• **Problem description**:
The reply consists of one number only: how many lines in the listing below contain the word "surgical".

Content starts

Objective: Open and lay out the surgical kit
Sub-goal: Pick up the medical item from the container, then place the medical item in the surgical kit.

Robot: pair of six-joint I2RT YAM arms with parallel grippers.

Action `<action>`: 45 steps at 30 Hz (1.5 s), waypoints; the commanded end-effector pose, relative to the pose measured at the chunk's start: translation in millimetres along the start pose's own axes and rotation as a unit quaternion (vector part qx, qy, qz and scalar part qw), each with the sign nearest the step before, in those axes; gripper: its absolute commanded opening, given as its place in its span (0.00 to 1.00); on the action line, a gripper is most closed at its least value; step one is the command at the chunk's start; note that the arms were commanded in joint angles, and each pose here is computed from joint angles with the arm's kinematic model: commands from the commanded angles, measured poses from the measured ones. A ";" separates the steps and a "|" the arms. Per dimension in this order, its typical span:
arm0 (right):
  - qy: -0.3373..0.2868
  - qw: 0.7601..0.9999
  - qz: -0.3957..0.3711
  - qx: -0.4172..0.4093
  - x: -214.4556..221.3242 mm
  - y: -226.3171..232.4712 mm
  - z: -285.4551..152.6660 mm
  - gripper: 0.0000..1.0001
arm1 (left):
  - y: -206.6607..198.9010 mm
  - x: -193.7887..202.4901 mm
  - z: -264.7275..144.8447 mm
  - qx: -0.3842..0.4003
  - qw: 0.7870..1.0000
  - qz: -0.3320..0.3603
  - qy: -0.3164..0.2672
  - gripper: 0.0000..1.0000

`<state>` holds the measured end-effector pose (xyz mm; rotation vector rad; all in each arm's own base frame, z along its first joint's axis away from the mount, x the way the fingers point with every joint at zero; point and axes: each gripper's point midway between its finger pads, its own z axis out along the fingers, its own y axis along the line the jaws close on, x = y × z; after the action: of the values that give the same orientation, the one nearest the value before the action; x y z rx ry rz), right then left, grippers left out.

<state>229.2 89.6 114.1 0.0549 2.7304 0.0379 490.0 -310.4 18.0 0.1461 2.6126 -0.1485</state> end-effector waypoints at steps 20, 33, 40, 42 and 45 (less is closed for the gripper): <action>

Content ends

• **Task solution**:
2